**Activity**
For the material that follows, return exactly the lines from the one with "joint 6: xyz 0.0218" through the one with "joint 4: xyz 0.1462", both ends included.

**Collected material**
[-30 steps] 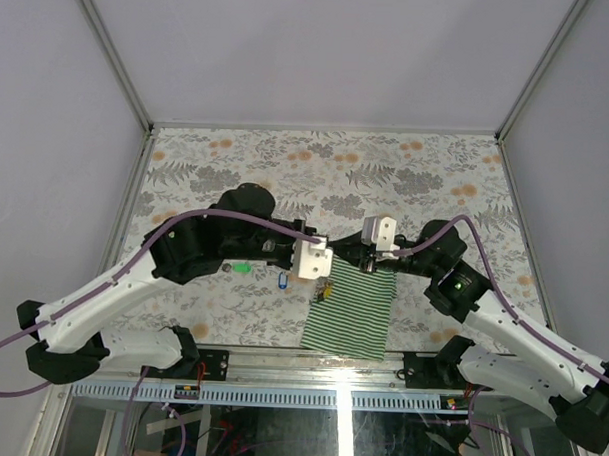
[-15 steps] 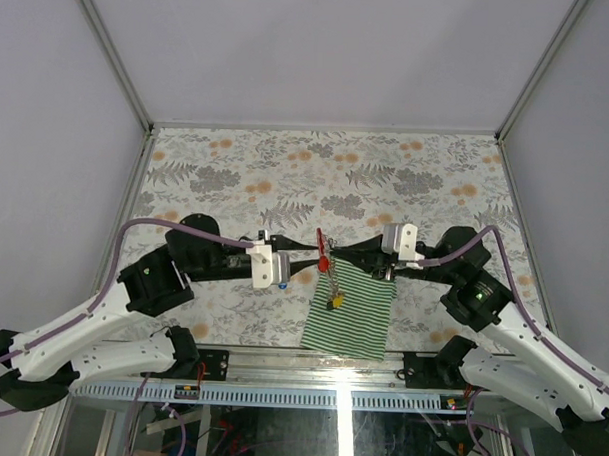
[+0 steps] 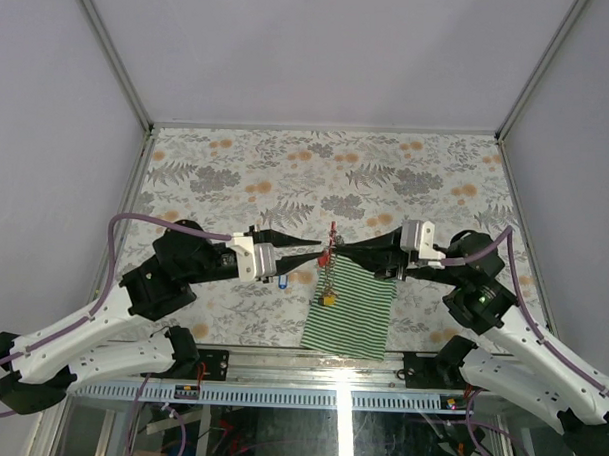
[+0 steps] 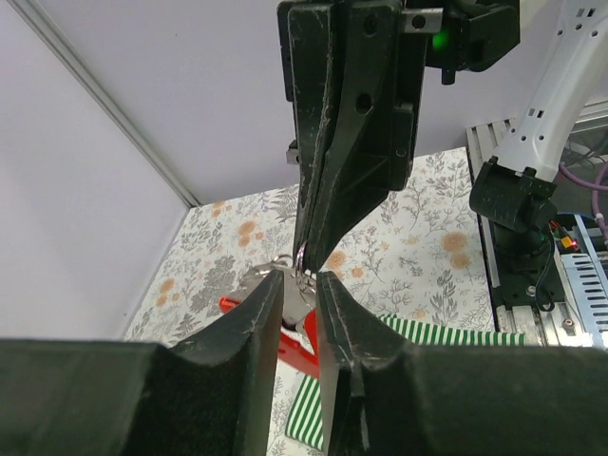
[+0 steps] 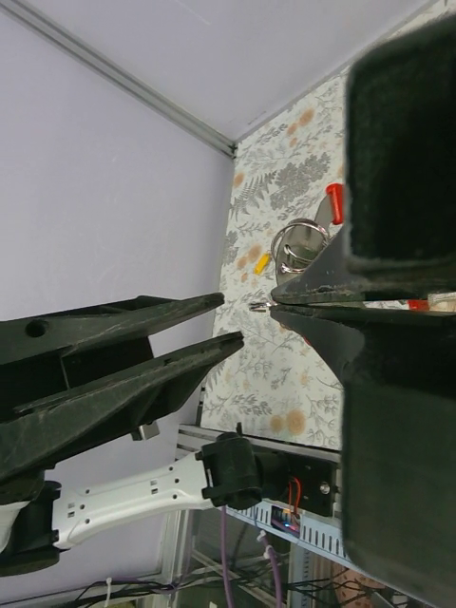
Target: Put the keys on the keyring
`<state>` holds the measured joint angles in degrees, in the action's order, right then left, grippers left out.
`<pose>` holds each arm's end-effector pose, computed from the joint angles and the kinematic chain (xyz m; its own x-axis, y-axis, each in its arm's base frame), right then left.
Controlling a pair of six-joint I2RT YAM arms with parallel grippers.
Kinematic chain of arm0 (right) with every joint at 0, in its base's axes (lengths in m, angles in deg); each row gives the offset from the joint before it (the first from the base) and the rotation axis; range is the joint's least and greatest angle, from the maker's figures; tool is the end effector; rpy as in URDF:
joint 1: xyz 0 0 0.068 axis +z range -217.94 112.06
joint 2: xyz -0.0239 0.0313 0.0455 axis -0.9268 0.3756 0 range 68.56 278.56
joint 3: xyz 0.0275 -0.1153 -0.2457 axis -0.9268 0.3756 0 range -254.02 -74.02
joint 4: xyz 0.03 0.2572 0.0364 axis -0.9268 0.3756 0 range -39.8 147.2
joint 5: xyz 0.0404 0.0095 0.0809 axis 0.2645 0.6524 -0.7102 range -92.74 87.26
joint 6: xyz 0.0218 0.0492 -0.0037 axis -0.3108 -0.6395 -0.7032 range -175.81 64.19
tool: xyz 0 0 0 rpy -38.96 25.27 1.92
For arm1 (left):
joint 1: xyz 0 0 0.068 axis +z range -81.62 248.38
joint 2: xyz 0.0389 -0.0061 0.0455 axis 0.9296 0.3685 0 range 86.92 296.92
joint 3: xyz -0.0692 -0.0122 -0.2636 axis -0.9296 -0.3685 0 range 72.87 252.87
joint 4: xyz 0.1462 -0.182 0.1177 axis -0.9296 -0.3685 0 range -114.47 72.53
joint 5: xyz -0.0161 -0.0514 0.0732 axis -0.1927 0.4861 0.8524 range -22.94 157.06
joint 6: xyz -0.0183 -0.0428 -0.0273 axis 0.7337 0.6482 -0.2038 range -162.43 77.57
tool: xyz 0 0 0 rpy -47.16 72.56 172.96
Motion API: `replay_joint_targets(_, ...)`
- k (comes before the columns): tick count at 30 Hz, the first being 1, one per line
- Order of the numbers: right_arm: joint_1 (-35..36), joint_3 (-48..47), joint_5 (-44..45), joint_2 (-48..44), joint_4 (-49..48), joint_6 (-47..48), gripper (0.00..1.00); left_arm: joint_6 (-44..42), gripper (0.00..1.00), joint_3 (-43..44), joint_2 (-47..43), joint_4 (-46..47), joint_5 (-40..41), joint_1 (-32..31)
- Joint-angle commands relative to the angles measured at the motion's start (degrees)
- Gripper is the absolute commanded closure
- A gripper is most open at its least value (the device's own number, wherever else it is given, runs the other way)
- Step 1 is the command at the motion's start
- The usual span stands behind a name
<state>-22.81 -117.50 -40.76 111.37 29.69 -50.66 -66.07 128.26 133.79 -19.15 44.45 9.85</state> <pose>0.1014 0.1330 0.3927 0.3405 0.2418 -0.9086 -0.9367 0.1711 -0.3054 0.0818 -0.1598 0.4145 0.4526 -0.0305 -0.8912 0.8789 0.1841 0.4400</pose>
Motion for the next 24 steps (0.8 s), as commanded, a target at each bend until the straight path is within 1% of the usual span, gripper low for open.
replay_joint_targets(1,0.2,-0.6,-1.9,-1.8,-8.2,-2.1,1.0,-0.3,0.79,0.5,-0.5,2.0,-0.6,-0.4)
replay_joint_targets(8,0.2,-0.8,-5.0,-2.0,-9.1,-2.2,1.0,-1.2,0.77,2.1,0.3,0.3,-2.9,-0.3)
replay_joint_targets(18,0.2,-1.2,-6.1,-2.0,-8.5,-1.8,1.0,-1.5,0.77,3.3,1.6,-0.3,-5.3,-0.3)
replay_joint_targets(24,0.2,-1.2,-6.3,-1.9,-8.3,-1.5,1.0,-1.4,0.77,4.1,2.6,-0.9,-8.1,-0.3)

**Response to this exercise**
joint 6: xyz 0.0218 0.0492 -0.0037 axis -0.3108 -0.6395 -0.7032 range -175.81 64.19
tool: xyz 0 0 0 rpy -38.96 25.27 1.92
For arm1 (left):
joint 1: xyz 0 0 0.068 axis +z range -81.62 248.38
joint 2: xyz 0.0389 -0.0061 0.0455 axis 0.9296 0.3685 0 range 86.92 296.92
joint 3: xyz -0.0692 -0.0122 -0.2636 axis -0.9296 -0.3685 0 range 72.87 252.87
joint 4: xyz 0.1462 -0.182 0.1177 axis -0.9296 -0.3685 0 range -114.47 72.53

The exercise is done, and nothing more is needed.